■ Problem to work on
Output all entries verbatim. Skip pictures.
[Recorded data]
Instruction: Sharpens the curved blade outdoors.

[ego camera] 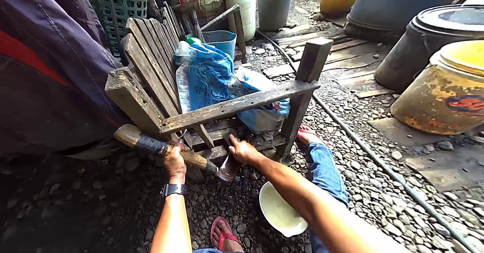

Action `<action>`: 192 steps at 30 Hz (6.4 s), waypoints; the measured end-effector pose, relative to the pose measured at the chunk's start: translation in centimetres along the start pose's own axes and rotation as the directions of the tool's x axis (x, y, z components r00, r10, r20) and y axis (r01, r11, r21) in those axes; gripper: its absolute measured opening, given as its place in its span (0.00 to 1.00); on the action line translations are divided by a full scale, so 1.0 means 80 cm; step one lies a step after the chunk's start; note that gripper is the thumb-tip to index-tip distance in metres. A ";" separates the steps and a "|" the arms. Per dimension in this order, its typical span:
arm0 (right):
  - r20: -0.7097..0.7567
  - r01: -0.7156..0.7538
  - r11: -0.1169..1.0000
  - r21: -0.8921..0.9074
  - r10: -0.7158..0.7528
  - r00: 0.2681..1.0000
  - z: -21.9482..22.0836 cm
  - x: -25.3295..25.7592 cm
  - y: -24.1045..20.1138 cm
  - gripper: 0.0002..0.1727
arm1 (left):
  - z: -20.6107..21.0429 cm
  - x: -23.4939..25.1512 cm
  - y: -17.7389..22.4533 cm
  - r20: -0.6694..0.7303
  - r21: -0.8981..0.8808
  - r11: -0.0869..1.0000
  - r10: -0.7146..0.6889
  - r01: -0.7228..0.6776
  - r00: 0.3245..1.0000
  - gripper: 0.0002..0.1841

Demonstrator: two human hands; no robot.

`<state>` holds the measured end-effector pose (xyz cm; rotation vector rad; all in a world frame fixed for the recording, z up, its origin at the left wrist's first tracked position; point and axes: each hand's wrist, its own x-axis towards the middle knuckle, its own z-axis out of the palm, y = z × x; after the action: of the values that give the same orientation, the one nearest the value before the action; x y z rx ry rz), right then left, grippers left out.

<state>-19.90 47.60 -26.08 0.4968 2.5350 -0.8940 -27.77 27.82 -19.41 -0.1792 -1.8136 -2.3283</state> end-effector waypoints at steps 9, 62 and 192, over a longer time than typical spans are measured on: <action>-0.042 -0.072 0.997 -0.010 0.072 0.997 -0.011 0.003 0.010 0.37 | 0.001 -0.001 0.002 -0.006 -0.007 1.000 -0.019 0.019 1.000 0.13; -0.034 -0.042 0.999 0.021 0.043 0.998 0.021 -0.030 0.030 0.38 | 0.008 -0.004 0.005 -0.062 0.001 1.000 -0.028 0.028 0.998 0.12; 0.029 0.060 0.998 -0.009 -0.060 0.998 -0.003 -0.005 0.019 0.37 | 0.007 0.001 -0.001 -0.069 0.030 0.999 -0.011 0.013 0.998 0.12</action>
<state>-18.92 48.78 -26.53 0.4039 2.5393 -0.9025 -27.84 28.36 -19.34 -0.0827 -1.8205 -2.2840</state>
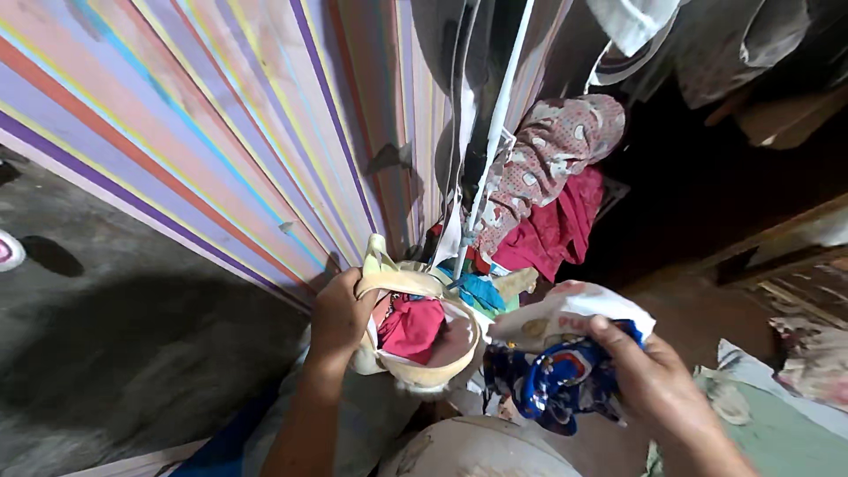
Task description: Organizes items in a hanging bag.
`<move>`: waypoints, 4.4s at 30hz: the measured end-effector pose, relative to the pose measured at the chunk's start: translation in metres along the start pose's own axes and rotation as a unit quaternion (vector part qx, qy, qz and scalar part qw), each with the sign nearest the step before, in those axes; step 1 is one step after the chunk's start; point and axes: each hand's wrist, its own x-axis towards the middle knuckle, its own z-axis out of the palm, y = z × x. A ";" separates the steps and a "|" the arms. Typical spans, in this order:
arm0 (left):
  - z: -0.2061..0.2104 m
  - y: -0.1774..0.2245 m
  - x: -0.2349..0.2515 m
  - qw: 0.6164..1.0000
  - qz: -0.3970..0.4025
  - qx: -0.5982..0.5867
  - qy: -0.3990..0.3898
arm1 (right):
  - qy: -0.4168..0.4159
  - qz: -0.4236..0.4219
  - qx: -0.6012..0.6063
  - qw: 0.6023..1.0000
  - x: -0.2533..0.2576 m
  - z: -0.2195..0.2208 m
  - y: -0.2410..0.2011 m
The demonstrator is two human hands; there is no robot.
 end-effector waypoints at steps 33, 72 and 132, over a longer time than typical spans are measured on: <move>-0.005 -0.006 -0.010 0.994 0.102 0.011 -0.041 | -0.471 -0.140 -0.485 0.724 0.043 0.148 0.055; -0.005 -0.014 -0.003 0.994 0.113 0.006 0.005 | -0.491 -0.033 -0.537 0.686 0.039 0.194 0.025; -0.029 -0.015 0.018 0.987 0.068 0.020 -0.144 | -0.481 -0.021 -0.496 0.723 0.061 0.199 0.017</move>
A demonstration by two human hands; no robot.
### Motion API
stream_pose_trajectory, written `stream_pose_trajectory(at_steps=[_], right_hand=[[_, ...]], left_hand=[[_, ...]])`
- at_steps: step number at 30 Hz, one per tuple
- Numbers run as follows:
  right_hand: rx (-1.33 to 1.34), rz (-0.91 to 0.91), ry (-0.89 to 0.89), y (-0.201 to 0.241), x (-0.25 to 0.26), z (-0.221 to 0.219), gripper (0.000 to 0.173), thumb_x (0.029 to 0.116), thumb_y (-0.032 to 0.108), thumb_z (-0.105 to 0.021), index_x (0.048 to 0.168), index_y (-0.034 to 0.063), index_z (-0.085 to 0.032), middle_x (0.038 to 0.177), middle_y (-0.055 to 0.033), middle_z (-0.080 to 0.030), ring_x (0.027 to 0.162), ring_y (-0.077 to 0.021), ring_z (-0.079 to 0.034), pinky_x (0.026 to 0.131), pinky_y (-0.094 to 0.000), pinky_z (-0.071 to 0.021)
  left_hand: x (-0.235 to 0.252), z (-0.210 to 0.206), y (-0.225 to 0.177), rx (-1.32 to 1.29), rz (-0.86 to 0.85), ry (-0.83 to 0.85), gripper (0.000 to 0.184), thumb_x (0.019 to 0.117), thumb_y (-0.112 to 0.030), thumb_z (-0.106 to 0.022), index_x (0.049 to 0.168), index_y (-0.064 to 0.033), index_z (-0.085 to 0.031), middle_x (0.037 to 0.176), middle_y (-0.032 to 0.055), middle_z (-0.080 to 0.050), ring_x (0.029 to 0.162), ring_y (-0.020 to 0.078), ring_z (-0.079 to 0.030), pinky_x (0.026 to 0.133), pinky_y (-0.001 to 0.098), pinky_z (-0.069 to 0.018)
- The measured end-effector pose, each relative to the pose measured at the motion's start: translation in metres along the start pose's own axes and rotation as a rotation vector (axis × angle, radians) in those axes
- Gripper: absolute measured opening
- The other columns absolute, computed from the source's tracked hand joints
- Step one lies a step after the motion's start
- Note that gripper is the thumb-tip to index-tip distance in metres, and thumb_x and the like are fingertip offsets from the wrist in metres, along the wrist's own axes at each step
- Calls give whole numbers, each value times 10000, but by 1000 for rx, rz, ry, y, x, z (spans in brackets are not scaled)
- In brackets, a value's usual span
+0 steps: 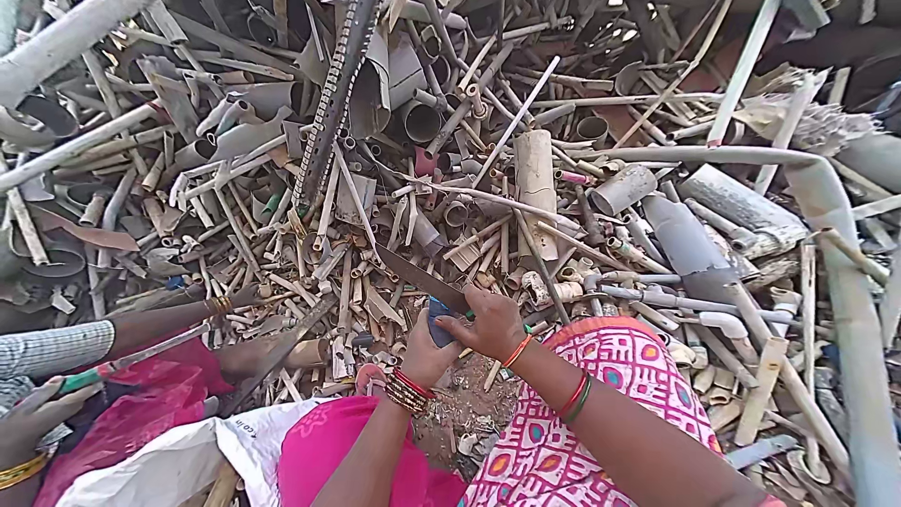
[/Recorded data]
■ Task response
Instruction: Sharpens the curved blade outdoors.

[ego camera] 

Action `<action>`: 192 steps at 30 Hz (6.4 s), waypoints; the measured end-effector pose, relative to the pose measured at the chunk's start: translation in centimetres along the start pose's own axes and rotation as the directions of the tool's x axis (x, y, z components r00, r10, r20) and y axis (r01, r11, r21) in those axes; gripper: its absolute measured opening, given as its place in its span (0.00 to 1.00); on the action line translations are divided by a full scale, so 1.0 means 80 cm; step one lies a step after the chunk's start; note that gripper is the thumb-tip to index-tip distance in metres. A ";" separates the steps and a "|" the arms. Per dimension in this order, its typical span:
arm0 (right):
  - r20: -0.7097..0.7567
  - r01: -0.7156..0.7538
  - r11: -0.1169..1.0000
  - r21: -0.8921..0.9074
  - r10: -0.7158..0.7528
  - r00: 0.2681..1.0000
  - z: -21.9482..22.0836 cm
  - x: -25.3295..25.7592 cm
  - y: -24.1045..20.1138 cm
  - gripper: 0.0002..0.1727
arm1 (left):
  - z: -20.6107..21.0429 cm
  - x: -23.4939..25.1512 cm
  - y: -17.7389..22.4533 cm
  - r20: -0.6694..0.7303
  - r21: -0.8981..0.8808
  - r11: -0.0869..1.0000
  - r10: -0.7146..0.6889
  - r01: -0.7228..0.6776
  - r00: 0.3245..1.0000
  - gripper: 0.0002..0.1841

Demonstrator: two human hands; no robot.

`<state>` holds the measured end-effector pose (xyz cm; rotation vector rad; all in a world frame fixed for the recording, z up, its origin at the left wrist's first tracked position; point and axes: each hand's wrist, its own x-axis towards the middle knuckle, its own z-axis out of the palm, y = z × x; after the action: of the values that give the same orientation, the one nearest the value before the action; x y z rx ry rz), right then left, grippers left out.

<state>-19.90 47.60 -26.08 0.4968 2.5350 -0.8940 -27.77 27.82 -19.41 -0.1792 -1.8136 -2.3283</state> end-effector waypoints at steps 9, 62 and 192, over a longer time than typical spans are measured on: <action>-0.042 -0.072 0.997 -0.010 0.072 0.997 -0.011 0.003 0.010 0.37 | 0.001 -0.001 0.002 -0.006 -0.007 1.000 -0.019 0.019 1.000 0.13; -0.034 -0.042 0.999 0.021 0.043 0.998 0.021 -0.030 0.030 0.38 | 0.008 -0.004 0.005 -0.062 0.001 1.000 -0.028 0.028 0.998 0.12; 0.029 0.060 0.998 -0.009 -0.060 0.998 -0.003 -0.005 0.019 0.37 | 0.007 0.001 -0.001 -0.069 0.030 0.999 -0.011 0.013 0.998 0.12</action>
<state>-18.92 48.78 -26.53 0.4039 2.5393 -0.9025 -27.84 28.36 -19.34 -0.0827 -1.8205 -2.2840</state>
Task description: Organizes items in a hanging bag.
`<move>`: waypoints, 4.4s at 30hz: the measured end-effector pose, relative to the pose measured at the chunk's start: translation in metres along the start pose's own axes and rotation as a unit quaternion (vector part qx, qy, qz and scalar part qw), each with the sign nearest the step before, in those axes; step 1 is one step after the chunk's start; point and axes: each hand's wrist, its own x-axis towards the middle knuckle, its own z-axis out of the palm, y = z × x. A ";" separates the steps and a "|" the arms. Typical spans, in this order:
arm0 (left):
  - z: -0.2061..0.2104 m
  - y: -0.1774..0.2245 m
  - x: -0.2349..0.2515 m
  - qw: 0.6164..1.0000
  - qz: -0.3970..0.4025
  - qx: -0.5982..0.5867
  - qy: -0.3990..0.3898
arm1 (right):
  - qy: -0.4168..0.4159
  - qz: -0.4236..0.4219
  - qx: -0.6012..0.6063
  - qw: 0.6023..1.0000
  - x: -0.2533..0.2576 m
  - z: -0.2195..0.2208 m
  - y: -0.2410..0.2011 m
The demonstrator is two human hands; there is no robot.
 end-effector waypoints at steps 33, 72 and 132, over a longer time than typical spans are measured on: <move>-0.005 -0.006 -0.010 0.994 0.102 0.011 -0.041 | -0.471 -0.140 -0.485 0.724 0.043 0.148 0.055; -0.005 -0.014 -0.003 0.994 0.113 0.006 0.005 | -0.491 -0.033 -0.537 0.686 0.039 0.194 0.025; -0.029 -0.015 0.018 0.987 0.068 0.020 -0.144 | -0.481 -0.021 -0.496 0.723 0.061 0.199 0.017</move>
A demonstration by two human hands; no robot.
### Motion API
stream_pose_trajectory, written `stream_pose_trajectory(at_steps=[_], right_hand=[[_, ...]], left_hand=[[_, ...]])`
- at_steps: step number at 30 Hz, one per tuple
- Numbers run as follows:
  right_hand: rx (-1.33 to 1.34), rz (-0.91 to 0.91), ry (-0.89 to 0.89), y (-0.201 to 0.241), x (-0.25 to 0.26), z (-0.221 to 0.219), gripper (0.000 to 0.173), thumb_x (0.029 to 0.116), thumb_y (-0.032 to 0.108), thumb_z (-0.105 to 0.021), index_x (0.048 to 0.168), index_y (-0.034 to 0.063), index_z (-0.085 to 0.032), middle_x (0.038 to 0.177), middle_y (-0.055 to 0.033), middle_z (-0.080 to 0.030), ring_x (0.027 to 0.162), ring_y (-0.077 to 0.021), ring_z (-0.079 to 0.034), pinky_x (0.026 to 0.131), pinky_y (-0.094 to 0.000), pinky_z (-0.071 to 0.021)
  left_hand: x (-0.235 to 0.252), z (-0.210 to 0.206), y (-0.225 to 0.177), rx (-1.32 to 1.29), rz (-0.86 to 0.85), ry (-0.83 to 0.85), gripper (0.000 to 0.184), thumb_x (0.019 to 0.117), thumb_y (-0.112 to 0.030), thumb_z (-0.106 to 0.022), index_x (0.049 to 0.168), index_y (-0.064 to 0.033), index_z (-0.085 to 0.031), middle_x (0.037 to 0.176), middle_y (-0.032 to 0.055), middle_z (-0.080 to 0.050), ring_x (0.029 to 0.162), ring_y (-0.020 to 0.078), ring_z (-0.079 to 0.030), pinky_x (0.026 to 0.133), pinky_y (-0.001 to 0.098), pinky_z (-0.069 to 0.018)
- The measured end-effector pose, each relative to the pose measured at the motion's start: translation in metres along the start pose's own axes and rotation as a rotation vector (axis × angle, radians) in those axes
- Gripper: absolute measured opening
- The other columns absolute, computed from the source's tracked hand joints
- Step one lies a step after the motion's start
- Note that gripper is the thumb-tip to index-tip distance in metres, and thumb_x and the like are fingertip offsets from the wrist in metres, along the wrist's own axes at each step
- Calls give whole numbers, each value times 10000, but by 1000 for rx, rz, ry, y, x, z (spans in brackets are not scaled)
- In brackets, a value's usual span
+0 steps: 

Besides this answer, nothing more is needed.